Pośród tych makabrycznych ataków
kościoły w Kamerunie starają się pomóc zarówno nigeryjskim uchodźcom jak i osobom przesiedlonym. „W początkowym stadium nasze działania polegały na dostarczeniu uchodźcom jedzenia, zapewnianiu schronienia i leków. Na dzień dzisiejszy nasze kościoły są przepełnione, a liczba potrzebujących wzrosła trzykrotnie” – powiedział jeden z duchownych. „Co tydzień przyjmujemy przybywających ze wszystkich stron nowych uchodźców. W ciągu zaledwie dwóch tygodni zostało zarejestrowanych ponad 9 600 przesiedleńców. Niektórzy z nich są przyjmowani do budynków kościelnych, a inni do obozów dla uchodźców prowadzonych przez ONZ.

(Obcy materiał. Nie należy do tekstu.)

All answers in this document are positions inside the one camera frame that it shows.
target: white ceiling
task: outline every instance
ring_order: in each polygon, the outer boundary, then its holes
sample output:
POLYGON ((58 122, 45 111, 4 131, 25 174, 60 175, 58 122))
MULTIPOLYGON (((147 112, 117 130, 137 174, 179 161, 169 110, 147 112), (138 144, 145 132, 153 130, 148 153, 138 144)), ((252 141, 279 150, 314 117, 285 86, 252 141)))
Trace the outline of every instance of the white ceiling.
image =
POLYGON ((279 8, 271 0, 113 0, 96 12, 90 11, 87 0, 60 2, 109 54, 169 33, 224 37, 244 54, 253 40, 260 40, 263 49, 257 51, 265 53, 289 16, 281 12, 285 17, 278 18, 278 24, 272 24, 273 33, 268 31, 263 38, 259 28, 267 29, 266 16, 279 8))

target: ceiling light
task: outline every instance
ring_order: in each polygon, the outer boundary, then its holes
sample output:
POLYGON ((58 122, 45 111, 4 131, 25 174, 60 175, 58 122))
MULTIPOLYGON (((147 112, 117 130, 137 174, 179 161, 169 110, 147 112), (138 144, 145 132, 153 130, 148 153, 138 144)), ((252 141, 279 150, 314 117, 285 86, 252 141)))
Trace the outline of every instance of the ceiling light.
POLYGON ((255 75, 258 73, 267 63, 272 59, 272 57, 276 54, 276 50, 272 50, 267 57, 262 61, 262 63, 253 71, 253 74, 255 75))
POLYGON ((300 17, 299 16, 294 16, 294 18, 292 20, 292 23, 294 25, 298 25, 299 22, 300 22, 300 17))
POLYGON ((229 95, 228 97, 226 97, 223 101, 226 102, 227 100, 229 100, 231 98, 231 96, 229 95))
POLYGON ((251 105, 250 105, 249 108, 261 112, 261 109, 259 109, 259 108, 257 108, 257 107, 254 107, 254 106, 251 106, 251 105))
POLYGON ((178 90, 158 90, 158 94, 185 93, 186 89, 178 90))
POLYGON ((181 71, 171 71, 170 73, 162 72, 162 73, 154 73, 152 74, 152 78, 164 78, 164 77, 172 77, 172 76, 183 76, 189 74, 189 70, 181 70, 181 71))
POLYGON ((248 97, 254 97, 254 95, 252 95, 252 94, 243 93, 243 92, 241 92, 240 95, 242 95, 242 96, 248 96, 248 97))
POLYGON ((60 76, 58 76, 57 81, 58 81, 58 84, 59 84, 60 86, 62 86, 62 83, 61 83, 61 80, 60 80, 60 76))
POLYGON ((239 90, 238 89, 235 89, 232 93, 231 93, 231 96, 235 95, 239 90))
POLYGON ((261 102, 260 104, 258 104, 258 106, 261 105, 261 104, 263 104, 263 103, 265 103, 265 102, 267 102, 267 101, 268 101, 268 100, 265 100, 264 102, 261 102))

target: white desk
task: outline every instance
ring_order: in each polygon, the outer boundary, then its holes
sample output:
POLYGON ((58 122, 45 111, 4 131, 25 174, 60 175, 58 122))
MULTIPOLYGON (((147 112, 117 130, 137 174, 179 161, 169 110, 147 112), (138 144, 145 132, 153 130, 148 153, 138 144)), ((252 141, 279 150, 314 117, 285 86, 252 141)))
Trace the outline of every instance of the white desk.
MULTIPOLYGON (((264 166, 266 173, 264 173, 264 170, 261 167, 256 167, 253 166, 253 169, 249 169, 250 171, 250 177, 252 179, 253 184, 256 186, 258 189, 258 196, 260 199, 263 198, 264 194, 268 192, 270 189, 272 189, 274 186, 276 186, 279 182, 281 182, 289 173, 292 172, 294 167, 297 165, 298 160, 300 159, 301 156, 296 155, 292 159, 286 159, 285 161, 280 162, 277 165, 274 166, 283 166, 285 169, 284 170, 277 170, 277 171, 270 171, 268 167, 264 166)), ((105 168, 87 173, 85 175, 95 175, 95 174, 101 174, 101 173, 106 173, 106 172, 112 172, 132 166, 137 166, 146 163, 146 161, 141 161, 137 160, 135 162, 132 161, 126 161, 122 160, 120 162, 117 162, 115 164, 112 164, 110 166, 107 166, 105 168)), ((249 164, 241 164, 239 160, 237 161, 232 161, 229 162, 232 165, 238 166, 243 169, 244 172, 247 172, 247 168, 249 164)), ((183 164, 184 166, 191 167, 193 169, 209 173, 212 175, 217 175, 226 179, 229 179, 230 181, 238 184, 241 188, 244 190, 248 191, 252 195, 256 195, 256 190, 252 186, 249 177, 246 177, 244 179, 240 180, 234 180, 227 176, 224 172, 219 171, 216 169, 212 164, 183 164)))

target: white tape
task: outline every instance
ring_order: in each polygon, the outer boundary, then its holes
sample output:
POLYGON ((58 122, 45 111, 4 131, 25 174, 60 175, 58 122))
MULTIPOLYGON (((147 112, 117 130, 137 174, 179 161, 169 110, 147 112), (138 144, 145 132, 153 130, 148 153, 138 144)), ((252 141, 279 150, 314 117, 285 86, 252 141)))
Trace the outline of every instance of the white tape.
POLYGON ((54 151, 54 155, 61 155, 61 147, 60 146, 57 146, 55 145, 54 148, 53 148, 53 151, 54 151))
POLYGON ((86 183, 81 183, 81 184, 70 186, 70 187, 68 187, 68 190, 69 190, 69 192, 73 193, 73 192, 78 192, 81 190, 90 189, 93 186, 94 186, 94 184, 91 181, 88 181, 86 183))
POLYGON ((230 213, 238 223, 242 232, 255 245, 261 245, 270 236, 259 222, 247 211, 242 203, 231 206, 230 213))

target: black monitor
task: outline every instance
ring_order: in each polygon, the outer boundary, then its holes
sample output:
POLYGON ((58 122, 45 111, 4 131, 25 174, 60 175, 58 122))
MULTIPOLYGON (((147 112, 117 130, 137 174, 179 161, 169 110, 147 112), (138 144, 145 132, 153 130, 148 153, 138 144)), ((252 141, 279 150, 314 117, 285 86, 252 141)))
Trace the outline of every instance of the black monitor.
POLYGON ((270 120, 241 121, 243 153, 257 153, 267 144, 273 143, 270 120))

W obliczu tych przytłaczających potrzeb w Kamerunie i Nigerii, wznieśmy prośby do naszego Wszechmogącego Boga, prosząc Go o ochronę i zaopatrzenie dla Jego cierpiących dzieci. W szczególności módlmy się, aby wyposażył kameruński kościół we wszelkie środki potrzebne do zaspokojenia fizycznych, emocjonalnych i duchowych potrzeb uchodźców i wysiedleńców. Módlmy się, aby kameruńscy wierzący zachęcali do wiary tych, którzy w wyniku przeżytych zdarzeń zwątpili, a także stali się świadectwem dla tych, którzy jeszcze nie przyjęli Chrystusa jako Pana. Módlmy się również o trwały pokój w Nigerii i Kamerunie, by nie dochodziło już na tym terenie do tak drastycznych aktów przemocy.